The Root, however, had a different take. In, Sunday Night With Megyn Kelly Is What Happens When Mediocrity and Whiteness Come Together, writer Michael Arceneaux managed to mangle an at times insightful analysis of the interview alongside a hastily grafted racial spin. The result was something of a Frankenstein’s monster of legitimate media criticism and leftist identity pandering.
Rather than lead with say — the news, Arceneaux made it known right off the bat that Kelly’s first crime, her original sin, was her whiteness.
From his opening paragraph:
We’re supposed to forget that while at FOX News, she was smug, condescending, and, yes, racist throughout her stint there. The days in which she wanted it to be known that Santa is white and that’s that. OK, Megyn Kelly, Santa Claus is still white, but are you also still fixated on a false, lily-white aesthetic for Jesus? Do you still think that black teenage girls tackled by police more or less have it coming? Is the New Black Panther Party still out to get white folks at a polling station near you? Do you still believe that former first lady Michelle Obama helps perpetuate a culture of victimization? Or, if it’s easier, how do you feel about all the racist things you’ve said over the years?
Never mind that there are a lot of claims here cited without evidence. Kelly’s silly years-old quip about “white santa” is being used to delegitimize a host of other complex issues which the author is no doubt taking out of context.
Perhaps the greatest tragedy of the modern left has been its propensity to move away from the traditional economic issues which joined people of all races and creeds and to embrace the Balkanized politics of identity. It is from this wellspring that Mr. Arceneaux’s piece derives its inspiration. The intersectional coalition pitting everyone against oppressive “cisgender” white people is both intellectually dishonest and counterproductive. Fetishizing these arbitrary distinctions may feel good, but come straight out of the playbook of robber barons, colonialists and plantation owners.
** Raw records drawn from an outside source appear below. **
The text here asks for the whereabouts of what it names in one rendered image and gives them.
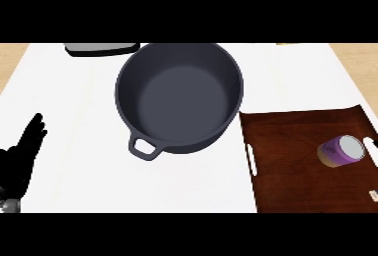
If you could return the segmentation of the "purple can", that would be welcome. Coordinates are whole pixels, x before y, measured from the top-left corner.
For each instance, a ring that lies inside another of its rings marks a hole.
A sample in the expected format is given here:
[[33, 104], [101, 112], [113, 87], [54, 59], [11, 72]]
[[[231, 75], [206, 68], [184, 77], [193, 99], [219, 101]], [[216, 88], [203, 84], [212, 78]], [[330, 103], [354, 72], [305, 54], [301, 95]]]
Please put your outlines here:
[[351, 135], [338, 136], [317, 147], [317, 157], [327, 167], [341, 167], [363, 159], [364, 146]]

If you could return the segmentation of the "dark brown wooden tray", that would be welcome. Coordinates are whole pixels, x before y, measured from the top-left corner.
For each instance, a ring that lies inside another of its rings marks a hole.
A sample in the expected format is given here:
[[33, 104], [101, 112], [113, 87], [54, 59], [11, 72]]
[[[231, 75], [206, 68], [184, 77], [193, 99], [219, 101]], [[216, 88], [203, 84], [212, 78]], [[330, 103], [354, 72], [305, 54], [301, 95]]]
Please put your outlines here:
[[339, 135], [378, 140], [360, 106], [239, 115], [256, 211], [378, 213], [378, 167], [364, 157], [330, 168], [317, 147]]

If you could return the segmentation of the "dark grey oval pot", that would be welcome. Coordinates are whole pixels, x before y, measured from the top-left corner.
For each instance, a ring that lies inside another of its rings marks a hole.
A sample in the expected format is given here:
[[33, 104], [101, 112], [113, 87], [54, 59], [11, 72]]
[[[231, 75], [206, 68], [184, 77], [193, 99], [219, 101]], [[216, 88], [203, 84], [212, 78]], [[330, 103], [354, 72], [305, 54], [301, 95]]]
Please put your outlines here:
[[150, 161], [163, 152], [187, 154], [206, 148], [227, 129], [242, 96], [240, 69], [218, 44], [146, 44], [115, 83], [129, 153]]

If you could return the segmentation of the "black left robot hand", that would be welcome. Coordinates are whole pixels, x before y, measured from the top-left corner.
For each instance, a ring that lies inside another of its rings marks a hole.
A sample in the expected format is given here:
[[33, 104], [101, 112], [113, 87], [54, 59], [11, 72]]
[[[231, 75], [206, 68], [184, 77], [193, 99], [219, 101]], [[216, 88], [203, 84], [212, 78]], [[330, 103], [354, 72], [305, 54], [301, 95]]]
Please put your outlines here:
[[26, 193], [33, 160], [45, 134], [42, 115], [36, 113], [17, 144], [7, 150], [0, 149], [0, 200], [20, 199]]
Megyn Kelly didn’t deliver the best interview, and maybe it’s because she is a mediocrity who rose above her skills off a lucky viral moment with Trump. There’s an argument to be made. But the real reason she managed to “push Tamron Hall and Al Roker out of their successful third hour of Today,” as Arceneaux whined, had nothing to do with whiteness and everything to do with ratings and celebrity. It wasn’t whiteness that vaulted April Ryan from complete obscurity into a regular CNN panelist, but a tough exchange with Sean Spicer — Ryan and Kelly are both just riding the wave as far as it will take them.
By offering what is in essence a racist critique of his own, Mr. Arceneaux defeats whatever point he was trying to make.
Full disclosure: The author of this piece is white.
[image via screengrab]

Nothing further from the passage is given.